▶ **Task prompt**: How many lines in the records below contain the word "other"? Reply with the number alone.

* * * * *

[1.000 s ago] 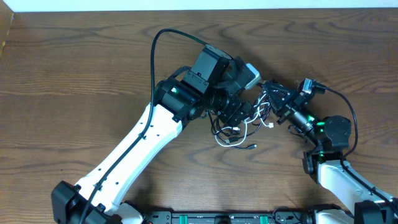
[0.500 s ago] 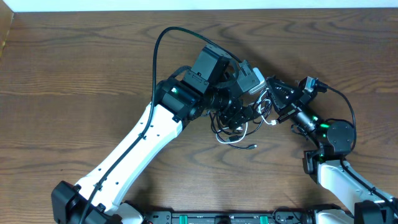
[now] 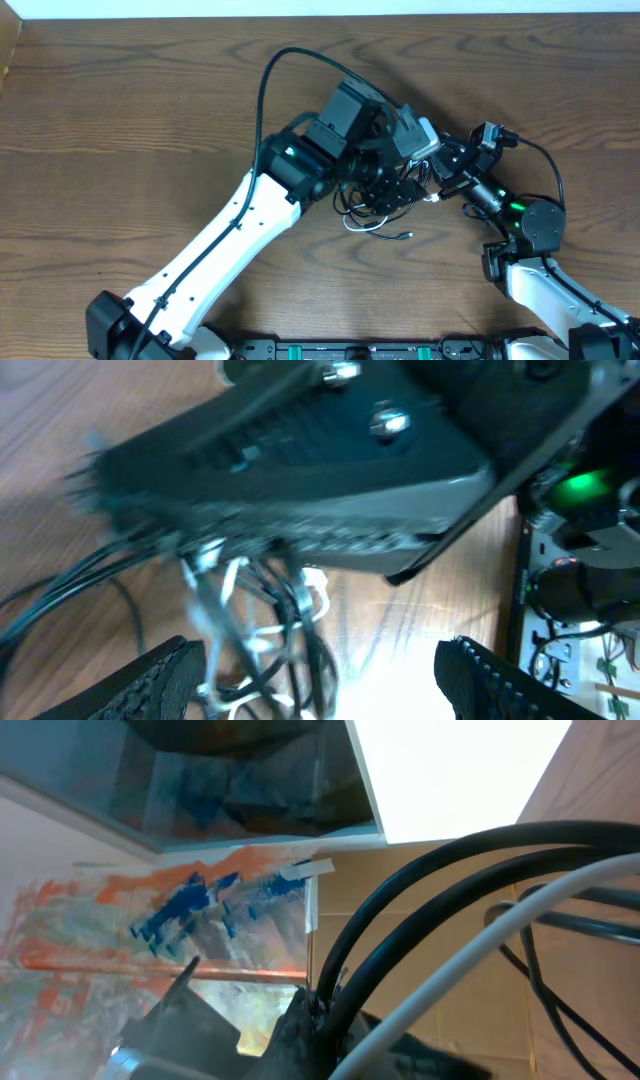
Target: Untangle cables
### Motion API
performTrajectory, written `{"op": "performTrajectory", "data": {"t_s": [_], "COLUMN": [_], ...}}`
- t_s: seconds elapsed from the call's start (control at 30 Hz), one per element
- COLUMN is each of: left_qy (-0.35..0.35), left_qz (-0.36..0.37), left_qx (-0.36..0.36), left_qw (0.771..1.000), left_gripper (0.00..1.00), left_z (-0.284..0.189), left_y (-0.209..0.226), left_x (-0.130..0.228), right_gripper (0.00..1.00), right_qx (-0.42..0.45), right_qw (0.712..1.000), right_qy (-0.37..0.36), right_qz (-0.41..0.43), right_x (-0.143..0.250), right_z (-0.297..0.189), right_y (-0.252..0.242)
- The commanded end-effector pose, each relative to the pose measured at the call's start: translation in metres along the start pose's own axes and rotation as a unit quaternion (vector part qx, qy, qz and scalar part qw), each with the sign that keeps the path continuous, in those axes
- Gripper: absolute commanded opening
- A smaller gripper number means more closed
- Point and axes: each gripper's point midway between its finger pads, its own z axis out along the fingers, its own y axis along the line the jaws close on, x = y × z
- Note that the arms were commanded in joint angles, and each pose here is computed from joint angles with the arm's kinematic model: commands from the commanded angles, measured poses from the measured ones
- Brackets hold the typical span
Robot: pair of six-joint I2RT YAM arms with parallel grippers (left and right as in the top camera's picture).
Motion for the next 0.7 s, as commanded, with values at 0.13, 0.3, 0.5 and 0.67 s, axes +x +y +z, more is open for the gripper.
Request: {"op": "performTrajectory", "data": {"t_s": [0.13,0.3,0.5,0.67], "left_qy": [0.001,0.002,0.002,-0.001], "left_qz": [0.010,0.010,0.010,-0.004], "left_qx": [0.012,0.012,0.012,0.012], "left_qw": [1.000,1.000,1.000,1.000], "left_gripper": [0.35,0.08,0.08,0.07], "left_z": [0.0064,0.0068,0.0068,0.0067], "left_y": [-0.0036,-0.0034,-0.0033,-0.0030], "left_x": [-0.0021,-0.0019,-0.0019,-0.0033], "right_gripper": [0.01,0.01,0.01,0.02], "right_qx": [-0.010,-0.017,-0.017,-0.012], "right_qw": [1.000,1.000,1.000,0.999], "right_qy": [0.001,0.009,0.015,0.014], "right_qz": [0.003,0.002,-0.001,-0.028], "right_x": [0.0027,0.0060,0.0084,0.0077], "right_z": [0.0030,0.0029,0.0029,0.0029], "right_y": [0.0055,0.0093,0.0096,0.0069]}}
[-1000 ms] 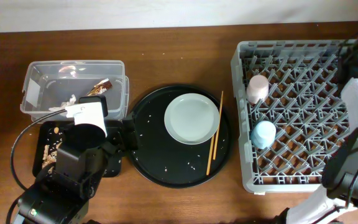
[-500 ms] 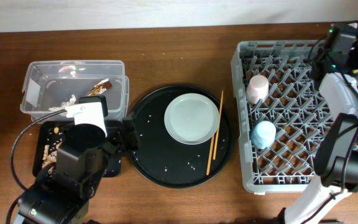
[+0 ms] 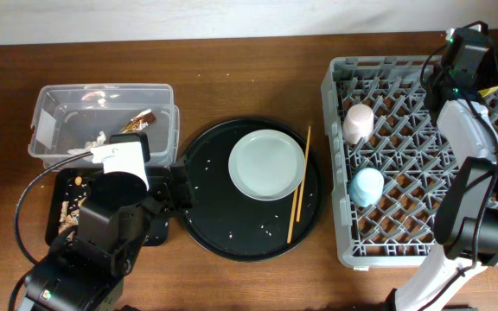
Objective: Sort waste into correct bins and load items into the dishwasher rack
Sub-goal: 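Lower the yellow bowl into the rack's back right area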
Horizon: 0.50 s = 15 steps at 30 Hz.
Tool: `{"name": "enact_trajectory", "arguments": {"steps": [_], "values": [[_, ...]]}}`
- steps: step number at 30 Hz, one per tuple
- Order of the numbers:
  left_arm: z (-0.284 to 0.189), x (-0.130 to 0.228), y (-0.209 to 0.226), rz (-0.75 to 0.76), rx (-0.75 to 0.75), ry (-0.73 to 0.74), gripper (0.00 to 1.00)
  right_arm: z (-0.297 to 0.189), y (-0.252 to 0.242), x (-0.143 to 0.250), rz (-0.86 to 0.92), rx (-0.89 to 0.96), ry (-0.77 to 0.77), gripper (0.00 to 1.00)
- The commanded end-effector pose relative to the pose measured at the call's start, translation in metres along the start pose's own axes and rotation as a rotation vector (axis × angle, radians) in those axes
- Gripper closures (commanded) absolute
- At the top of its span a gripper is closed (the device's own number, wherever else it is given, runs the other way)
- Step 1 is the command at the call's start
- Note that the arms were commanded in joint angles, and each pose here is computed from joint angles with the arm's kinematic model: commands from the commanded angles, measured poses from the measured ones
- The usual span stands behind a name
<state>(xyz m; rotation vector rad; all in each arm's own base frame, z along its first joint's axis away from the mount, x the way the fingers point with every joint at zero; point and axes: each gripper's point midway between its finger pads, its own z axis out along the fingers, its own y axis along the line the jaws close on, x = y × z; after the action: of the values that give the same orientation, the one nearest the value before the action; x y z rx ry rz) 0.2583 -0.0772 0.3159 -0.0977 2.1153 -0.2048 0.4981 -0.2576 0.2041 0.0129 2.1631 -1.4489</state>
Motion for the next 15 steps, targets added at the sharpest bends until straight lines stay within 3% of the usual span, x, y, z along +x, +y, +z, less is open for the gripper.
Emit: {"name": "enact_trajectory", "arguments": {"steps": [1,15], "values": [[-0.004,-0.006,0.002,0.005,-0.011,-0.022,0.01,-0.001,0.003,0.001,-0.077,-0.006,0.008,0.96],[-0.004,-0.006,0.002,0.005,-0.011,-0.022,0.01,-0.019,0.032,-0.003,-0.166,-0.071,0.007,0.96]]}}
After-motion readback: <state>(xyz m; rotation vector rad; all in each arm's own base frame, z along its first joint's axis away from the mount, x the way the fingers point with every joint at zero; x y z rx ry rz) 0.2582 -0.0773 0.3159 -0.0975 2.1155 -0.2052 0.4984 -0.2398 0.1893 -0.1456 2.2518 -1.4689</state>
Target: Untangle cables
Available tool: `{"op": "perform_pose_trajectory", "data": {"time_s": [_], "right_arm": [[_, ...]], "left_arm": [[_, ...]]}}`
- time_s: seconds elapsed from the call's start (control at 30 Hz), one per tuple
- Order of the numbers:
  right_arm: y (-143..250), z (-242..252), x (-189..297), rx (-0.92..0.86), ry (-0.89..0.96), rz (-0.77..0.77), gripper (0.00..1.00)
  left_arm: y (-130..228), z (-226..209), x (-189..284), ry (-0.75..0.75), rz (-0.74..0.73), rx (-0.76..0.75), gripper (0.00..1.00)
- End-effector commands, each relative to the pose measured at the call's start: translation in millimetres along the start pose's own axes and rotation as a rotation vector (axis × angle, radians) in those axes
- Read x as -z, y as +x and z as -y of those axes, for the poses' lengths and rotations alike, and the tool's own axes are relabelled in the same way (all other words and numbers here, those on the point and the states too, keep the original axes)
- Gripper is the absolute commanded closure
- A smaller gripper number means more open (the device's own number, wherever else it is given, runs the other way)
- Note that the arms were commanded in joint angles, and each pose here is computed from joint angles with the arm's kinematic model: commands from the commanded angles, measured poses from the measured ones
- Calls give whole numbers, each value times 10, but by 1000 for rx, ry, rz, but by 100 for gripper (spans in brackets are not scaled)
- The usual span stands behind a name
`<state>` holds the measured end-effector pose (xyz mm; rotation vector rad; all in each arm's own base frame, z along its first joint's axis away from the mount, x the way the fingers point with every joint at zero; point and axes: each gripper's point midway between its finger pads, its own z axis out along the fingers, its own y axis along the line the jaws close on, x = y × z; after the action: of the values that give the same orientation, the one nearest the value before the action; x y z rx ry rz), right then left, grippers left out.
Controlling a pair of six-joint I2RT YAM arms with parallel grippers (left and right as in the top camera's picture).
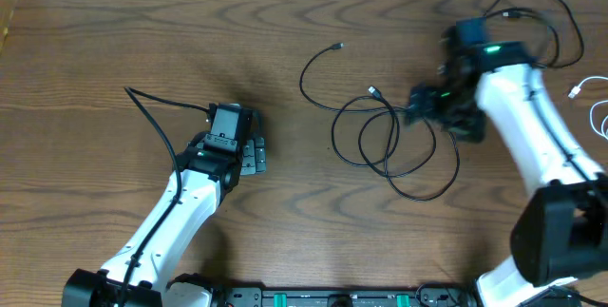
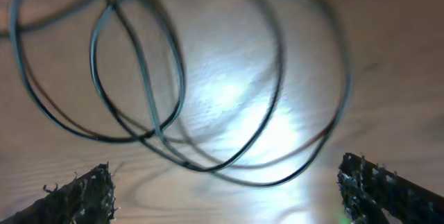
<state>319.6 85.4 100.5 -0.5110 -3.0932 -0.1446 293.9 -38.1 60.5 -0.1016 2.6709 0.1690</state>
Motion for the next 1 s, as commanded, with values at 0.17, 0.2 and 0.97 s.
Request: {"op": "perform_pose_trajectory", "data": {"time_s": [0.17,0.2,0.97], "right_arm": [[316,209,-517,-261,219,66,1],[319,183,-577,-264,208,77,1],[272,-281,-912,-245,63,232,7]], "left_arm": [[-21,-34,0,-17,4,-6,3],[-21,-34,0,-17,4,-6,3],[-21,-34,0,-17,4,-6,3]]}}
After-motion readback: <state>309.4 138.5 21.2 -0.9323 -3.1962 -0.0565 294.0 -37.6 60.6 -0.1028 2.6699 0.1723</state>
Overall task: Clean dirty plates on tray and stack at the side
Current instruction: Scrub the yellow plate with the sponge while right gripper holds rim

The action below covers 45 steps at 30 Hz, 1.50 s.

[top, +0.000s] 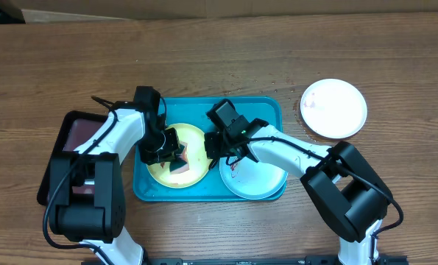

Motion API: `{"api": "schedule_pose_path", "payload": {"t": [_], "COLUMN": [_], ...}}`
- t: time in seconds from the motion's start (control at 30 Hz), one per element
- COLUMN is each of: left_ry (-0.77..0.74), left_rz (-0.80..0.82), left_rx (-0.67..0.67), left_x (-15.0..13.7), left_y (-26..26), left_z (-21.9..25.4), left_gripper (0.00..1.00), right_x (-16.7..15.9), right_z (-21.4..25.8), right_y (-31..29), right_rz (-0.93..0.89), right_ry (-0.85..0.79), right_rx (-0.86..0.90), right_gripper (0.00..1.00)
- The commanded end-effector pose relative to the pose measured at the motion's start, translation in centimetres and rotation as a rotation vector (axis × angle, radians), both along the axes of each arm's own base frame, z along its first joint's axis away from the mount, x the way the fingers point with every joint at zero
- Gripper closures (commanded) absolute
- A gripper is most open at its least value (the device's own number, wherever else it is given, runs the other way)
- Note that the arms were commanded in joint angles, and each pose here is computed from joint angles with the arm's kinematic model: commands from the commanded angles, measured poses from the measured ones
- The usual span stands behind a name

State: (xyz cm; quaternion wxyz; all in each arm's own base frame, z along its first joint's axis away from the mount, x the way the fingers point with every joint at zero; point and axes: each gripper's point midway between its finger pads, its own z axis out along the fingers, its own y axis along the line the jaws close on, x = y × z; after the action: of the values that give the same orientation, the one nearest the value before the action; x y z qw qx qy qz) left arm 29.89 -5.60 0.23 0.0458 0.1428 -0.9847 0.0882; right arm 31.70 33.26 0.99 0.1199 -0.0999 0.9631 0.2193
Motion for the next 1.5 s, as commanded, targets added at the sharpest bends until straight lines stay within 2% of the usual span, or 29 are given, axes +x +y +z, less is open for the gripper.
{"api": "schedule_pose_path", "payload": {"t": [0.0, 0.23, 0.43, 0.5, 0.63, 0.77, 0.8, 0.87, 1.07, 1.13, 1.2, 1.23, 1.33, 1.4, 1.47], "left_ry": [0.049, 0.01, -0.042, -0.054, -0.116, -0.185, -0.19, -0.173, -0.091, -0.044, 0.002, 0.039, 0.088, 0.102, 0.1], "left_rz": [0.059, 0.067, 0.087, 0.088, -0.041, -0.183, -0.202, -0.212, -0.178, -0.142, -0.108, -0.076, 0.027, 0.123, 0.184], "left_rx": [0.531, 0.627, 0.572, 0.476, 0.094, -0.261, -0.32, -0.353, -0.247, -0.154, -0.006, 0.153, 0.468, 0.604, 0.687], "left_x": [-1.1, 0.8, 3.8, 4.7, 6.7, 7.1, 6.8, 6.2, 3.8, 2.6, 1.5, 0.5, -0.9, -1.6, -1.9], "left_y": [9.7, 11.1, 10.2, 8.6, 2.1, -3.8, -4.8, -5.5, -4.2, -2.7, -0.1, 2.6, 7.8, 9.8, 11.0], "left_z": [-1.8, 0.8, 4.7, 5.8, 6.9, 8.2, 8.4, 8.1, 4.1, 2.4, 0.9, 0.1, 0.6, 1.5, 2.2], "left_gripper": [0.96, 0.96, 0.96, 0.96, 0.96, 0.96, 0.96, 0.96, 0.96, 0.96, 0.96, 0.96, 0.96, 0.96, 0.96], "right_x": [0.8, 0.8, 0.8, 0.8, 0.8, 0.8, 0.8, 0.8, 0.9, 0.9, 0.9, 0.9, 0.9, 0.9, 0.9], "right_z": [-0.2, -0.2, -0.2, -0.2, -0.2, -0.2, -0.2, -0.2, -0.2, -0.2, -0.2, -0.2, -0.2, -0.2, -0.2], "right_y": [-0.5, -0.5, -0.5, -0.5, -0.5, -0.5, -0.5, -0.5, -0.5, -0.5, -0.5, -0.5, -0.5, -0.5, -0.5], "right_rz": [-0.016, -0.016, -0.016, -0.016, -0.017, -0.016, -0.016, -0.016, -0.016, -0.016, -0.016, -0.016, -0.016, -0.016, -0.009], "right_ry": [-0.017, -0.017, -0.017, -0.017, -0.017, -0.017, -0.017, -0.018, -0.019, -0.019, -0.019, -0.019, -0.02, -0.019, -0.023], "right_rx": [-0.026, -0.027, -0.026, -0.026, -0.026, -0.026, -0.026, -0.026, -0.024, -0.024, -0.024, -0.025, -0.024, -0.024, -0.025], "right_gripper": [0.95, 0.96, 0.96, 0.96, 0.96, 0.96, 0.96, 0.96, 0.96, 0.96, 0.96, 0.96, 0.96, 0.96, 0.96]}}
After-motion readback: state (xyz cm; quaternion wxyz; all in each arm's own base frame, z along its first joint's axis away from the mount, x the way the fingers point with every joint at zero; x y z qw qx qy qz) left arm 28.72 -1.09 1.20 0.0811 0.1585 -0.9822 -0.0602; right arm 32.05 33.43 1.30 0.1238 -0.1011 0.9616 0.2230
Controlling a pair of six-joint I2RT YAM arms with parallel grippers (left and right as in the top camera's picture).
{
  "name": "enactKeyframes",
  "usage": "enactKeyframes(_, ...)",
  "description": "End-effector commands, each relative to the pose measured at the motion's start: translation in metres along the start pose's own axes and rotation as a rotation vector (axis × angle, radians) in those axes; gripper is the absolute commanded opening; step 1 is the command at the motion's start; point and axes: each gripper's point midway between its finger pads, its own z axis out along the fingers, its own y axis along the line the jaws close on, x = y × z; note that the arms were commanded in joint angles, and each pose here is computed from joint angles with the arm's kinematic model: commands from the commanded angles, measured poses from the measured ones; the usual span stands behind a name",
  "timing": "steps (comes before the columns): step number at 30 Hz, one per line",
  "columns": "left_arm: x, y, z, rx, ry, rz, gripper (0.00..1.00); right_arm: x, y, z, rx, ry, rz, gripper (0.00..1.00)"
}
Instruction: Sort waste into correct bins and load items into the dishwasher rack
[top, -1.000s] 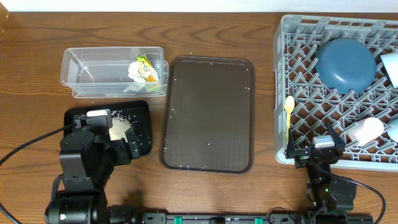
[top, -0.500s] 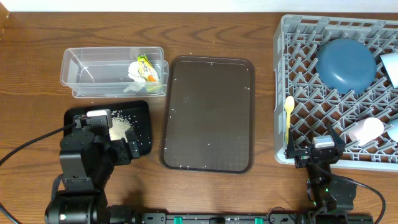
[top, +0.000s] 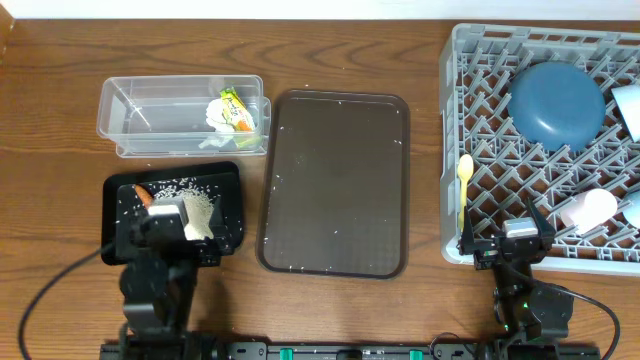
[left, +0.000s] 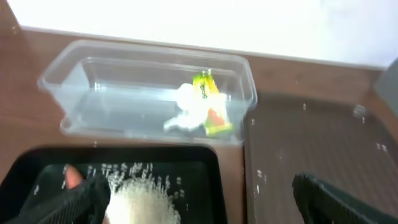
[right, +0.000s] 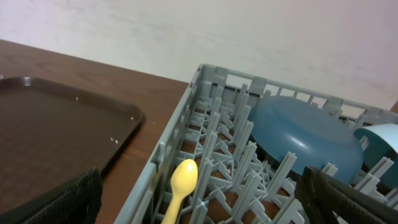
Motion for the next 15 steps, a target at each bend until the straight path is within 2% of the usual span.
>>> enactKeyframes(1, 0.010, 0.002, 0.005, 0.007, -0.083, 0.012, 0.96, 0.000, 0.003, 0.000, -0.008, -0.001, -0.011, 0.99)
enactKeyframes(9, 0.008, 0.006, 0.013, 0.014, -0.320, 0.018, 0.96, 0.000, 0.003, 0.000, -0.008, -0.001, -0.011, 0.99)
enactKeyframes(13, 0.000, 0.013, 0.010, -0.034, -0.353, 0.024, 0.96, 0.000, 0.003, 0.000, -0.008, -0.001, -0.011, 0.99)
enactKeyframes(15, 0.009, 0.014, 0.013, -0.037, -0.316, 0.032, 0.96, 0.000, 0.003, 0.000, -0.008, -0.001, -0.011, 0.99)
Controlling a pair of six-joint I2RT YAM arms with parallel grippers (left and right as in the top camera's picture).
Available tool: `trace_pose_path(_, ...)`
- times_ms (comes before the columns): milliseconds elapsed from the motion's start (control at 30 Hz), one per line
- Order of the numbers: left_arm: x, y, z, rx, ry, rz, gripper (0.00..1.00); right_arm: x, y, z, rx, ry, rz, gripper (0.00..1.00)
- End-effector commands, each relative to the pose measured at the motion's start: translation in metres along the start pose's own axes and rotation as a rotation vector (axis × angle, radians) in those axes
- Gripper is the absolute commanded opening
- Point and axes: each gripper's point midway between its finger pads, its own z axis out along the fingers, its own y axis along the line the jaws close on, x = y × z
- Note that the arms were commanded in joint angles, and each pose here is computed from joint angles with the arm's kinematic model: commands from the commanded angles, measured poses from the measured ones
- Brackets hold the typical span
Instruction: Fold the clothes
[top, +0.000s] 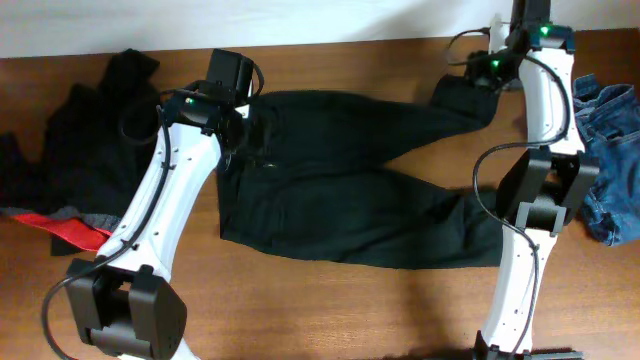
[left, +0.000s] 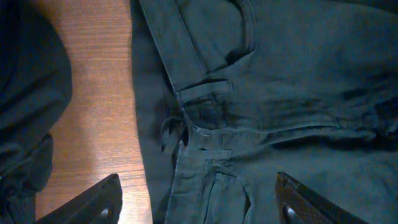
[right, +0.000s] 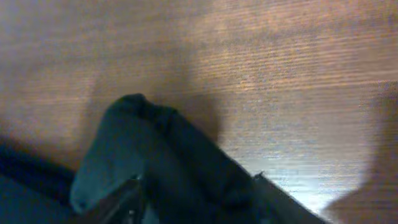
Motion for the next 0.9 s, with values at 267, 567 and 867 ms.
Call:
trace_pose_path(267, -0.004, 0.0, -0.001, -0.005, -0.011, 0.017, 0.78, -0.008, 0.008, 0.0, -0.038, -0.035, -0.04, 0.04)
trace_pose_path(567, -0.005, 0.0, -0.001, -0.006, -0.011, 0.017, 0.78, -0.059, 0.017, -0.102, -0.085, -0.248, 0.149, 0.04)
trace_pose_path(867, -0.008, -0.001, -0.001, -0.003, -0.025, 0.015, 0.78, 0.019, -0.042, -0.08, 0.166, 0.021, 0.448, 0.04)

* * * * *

▶ **Written answer**: 4